> [What the task requires]:
Looking at the entries below, state how many lines contain the word "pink". Give the number alone.

--*--

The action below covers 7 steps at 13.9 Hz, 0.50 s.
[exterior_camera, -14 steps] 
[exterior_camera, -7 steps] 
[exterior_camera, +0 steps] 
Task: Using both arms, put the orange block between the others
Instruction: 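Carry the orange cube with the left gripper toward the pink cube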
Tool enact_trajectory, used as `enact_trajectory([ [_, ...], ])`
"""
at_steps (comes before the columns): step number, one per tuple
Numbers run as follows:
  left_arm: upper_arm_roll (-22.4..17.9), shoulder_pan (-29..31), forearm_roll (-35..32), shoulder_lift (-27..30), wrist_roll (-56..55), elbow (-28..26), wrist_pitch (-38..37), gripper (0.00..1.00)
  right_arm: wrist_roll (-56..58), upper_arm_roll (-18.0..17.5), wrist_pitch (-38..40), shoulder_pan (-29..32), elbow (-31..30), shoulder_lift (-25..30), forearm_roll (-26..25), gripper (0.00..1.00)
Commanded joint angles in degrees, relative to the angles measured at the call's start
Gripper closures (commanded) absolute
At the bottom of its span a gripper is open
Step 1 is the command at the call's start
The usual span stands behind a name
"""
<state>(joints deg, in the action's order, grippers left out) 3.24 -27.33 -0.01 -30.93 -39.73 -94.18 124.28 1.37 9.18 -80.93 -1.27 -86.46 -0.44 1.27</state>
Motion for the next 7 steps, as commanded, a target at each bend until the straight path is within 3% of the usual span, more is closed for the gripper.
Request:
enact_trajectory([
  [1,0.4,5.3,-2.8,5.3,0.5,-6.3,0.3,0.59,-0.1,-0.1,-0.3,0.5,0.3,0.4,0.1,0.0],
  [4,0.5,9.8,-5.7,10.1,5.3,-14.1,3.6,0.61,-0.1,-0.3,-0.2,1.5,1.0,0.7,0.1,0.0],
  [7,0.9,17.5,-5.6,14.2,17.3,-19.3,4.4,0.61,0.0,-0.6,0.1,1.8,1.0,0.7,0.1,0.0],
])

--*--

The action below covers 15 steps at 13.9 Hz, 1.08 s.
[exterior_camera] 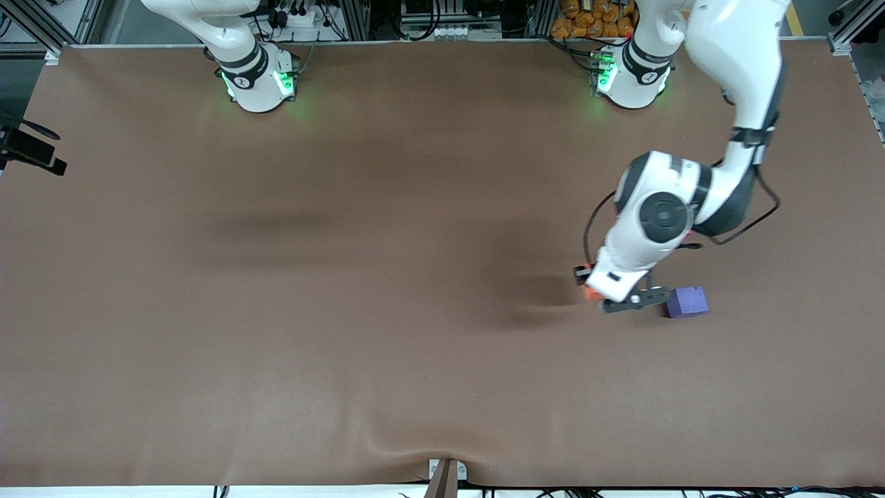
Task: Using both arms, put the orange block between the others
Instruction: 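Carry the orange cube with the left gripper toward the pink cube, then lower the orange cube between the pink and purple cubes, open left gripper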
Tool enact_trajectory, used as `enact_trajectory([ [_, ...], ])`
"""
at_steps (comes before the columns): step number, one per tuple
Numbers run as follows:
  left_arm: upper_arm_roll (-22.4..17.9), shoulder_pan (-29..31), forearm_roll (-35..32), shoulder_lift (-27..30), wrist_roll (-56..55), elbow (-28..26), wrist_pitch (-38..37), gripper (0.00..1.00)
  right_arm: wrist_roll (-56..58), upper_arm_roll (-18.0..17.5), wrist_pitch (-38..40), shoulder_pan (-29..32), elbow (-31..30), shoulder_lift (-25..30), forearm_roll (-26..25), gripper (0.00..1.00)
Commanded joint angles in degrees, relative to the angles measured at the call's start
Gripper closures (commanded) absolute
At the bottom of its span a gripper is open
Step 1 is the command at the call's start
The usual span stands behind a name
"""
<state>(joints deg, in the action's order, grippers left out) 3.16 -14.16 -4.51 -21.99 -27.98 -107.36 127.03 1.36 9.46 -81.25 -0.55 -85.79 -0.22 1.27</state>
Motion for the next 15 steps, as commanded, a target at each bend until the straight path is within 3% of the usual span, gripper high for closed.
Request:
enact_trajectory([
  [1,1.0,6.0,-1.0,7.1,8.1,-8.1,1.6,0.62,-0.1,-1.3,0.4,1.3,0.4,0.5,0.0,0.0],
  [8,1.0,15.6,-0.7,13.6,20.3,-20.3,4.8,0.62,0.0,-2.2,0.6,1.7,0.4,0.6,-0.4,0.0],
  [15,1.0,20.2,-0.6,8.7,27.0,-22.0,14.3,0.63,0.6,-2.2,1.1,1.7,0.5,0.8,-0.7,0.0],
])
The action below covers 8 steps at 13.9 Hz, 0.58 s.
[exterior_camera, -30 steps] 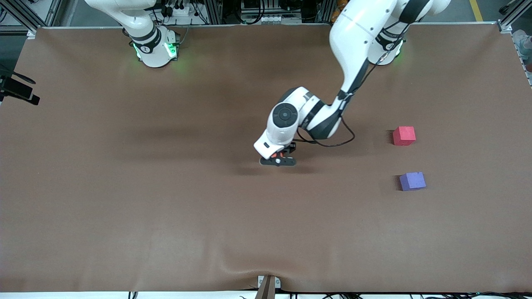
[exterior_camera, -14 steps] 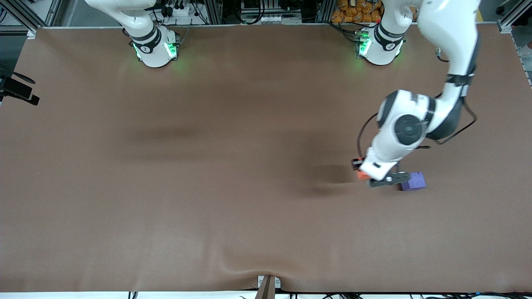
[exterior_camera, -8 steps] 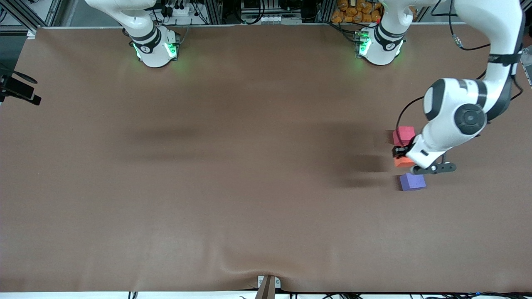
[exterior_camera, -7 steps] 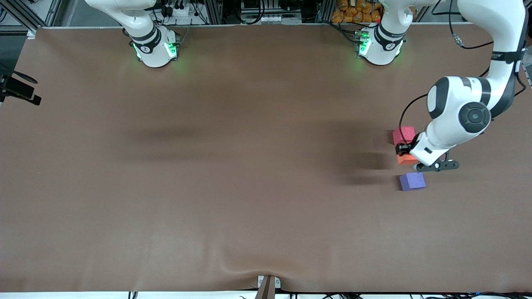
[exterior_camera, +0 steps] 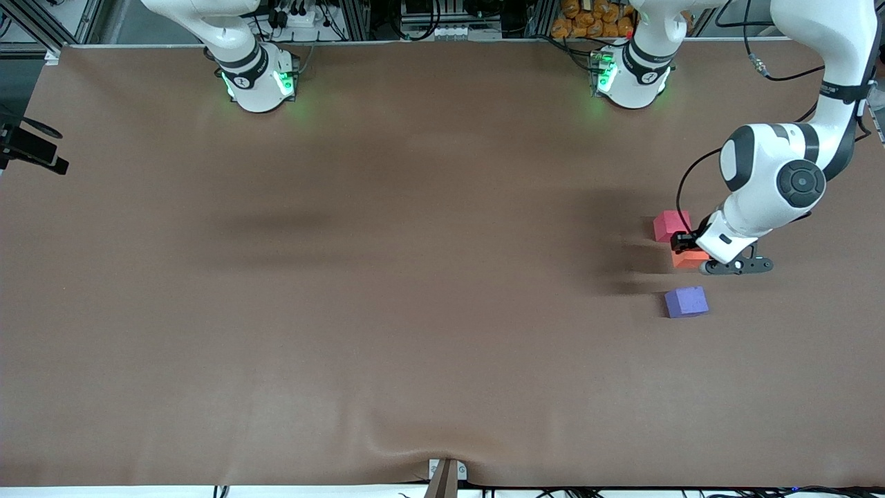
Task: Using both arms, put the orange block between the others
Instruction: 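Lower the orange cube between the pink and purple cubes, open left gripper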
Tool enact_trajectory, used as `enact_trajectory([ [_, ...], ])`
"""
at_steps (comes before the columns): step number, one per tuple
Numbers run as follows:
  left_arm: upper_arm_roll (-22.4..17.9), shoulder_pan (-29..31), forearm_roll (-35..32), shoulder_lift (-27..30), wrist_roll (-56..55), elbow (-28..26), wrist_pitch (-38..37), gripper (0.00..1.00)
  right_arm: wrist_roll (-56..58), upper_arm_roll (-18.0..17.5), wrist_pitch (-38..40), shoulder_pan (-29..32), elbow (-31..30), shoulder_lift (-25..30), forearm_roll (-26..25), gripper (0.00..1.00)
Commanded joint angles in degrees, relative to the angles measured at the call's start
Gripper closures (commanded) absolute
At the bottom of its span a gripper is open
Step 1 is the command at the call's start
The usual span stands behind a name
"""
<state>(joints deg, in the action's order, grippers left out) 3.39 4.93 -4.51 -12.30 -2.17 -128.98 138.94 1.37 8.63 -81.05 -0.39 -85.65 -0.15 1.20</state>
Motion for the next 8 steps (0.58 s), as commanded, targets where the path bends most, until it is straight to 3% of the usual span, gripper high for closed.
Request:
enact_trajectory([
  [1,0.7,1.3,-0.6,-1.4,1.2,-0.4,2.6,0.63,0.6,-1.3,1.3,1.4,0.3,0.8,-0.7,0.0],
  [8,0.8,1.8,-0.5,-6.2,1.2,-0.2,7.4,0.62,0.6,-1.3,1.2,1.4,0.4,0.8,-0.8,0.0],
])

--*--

> [Task response]:
3